MONTREAL (Reuters) - The United States attended a Saturday meeting of ministers from more than 30 of the nations that signed the Paris climate-change agreement, though the White House issued a statement saying it will stick with plans to pull out of the deal.
The Wall Street Journal reported that Trump administration officials said the United States would not pull out of the agreement and had offered to re-engage in the deal, citing the European Commission’s Miguel Arias Canete.
A Commission spokeswoman told Reuters at the Montreal gathering that Canete - commissioner for climate action and energy - had not said the United States had changed its position on withdrawing from the deal. The White House said that the report was inaccurate.
“There has been no change in the United States’ position on the Paris agreement,” said White House spokeswoman Lindsay Walters. “As the President has made abundantly clear, the United States is withdrawing unless we can re-enter on terms that are more favorable to our country.”
President Donald Trump announced in June that he would withdraw the nation from the 2015 global climate pact, arguing that it would undermine the U.S. economy and national sovereignty. The decision drew anger and condemnation from world leaders.
Everett Eissenstat, the deputy director of the White House’s National Economic Council who led the delegation in Montreal, declined comment.
Earlier in the day, Canete told Reuters that “They (the United States) have said they don’t intend to renegotiate the Paris agreement, but they will try to work on how to re-engage.”

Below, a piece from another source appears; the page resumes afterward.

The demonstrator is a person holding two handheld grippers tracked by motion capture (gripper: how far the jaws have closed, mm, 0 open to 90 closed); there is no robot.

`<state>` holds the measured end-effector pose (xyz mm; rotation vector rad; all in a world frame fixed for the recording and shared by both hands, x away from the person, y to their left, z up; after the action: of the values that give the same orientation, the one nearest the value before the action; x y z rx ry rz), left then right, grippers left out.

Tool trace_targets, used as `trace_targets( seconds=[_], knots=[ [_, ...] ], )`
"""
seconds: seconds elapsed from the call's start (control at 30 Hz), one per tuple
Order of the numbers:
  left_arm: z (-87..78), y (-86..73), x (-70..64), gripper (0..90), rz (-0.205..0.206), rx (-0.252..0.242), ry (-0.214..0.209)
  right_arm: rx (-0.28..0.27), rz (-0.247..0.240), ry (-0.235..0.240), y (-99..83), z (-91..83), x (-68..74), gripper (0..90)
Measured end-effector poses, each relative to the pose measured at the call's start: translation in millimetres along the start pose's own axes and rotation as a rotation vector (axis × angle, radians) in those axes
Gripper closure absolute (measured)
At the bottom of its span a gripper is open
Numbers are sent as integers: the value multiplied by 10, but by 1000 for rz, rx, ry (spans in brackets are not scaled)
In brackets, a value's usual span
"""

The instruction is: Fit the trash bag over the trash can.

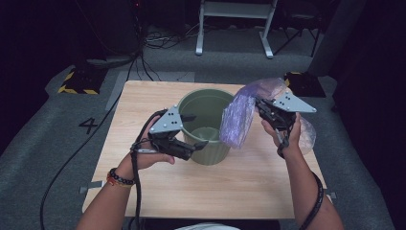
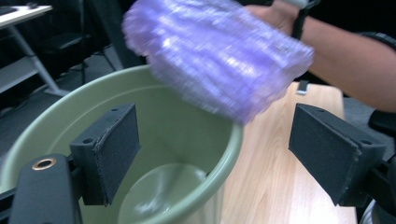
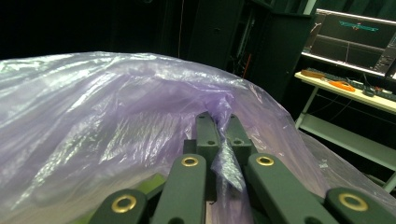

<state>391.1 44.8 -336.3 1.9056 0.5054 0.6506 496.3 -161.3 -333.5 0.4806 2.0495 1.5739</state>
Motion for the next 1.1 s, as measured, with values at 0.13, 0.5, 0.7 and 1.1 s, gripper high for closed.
trace_targets(
  seconds=[0.13, 0.5, 0.7, 1.1],
  knots=[
    [122, 99, -160, 158, 20, -7, -41, 8, -3, -5, 10, 38, 8, 887],
    [476, 173, -436, 319, 82, 37, -35, 3, -9, 12, 87, 109, 78, 888],
    [511, 171, -358, 511, 83, 39, 22, -12, -5, 31, 103, 98, 129, 888],
    [476, -19, 68, 821, 158, 137, 197, 1, -40, 100, 40, 140, 354, 887]
  ],
)
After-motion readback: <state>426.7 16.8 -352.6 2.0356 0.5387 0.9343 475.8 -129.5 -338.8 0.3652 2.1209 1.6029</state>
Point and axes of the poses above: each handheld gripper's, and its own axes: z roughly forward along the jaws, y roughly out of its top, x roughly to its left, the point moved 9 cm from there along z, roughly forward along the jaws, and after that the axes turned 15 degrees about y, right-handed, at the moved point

The United States used similar language in August, when it submitted a letter to the United Nations formally stating it intended to withdraw from the pact, adding that it would be open to re-engaging if the terms were favorable.
Ministers from Canada, the European Union and other nations told reporters that they expect continued U.S. participation in Paris Agreement talks. The withdrawal process will take until November 2020 to complete.
“While we understand that the U.S.’s position on the Paris Agreement has not changed, we are pleased that they continue to engage,” said Canadian Environment Minister Catherine McKenna.
Attendees also reaffirmed their strong commitment to the terms of the pact, which was signed by nearly 200 countries and seeks to limit further global warming to no more than 2 degrees.
China’s representative Xie Zhenhua said “The Paris agreement should not be renegotiated.”
The Montreal gathering precedes larger United Nations climate talks in Bonn where devastation from Hurricane Irma in the Caribbean is expected to pit wealthy countries against small island nations who need help coping with damage attributable to climate change.
Irma, one of the most powerful Atlantic storms in the last century, killed dozens of people and caused billions of dollars in damage across the Caribbean and Florida.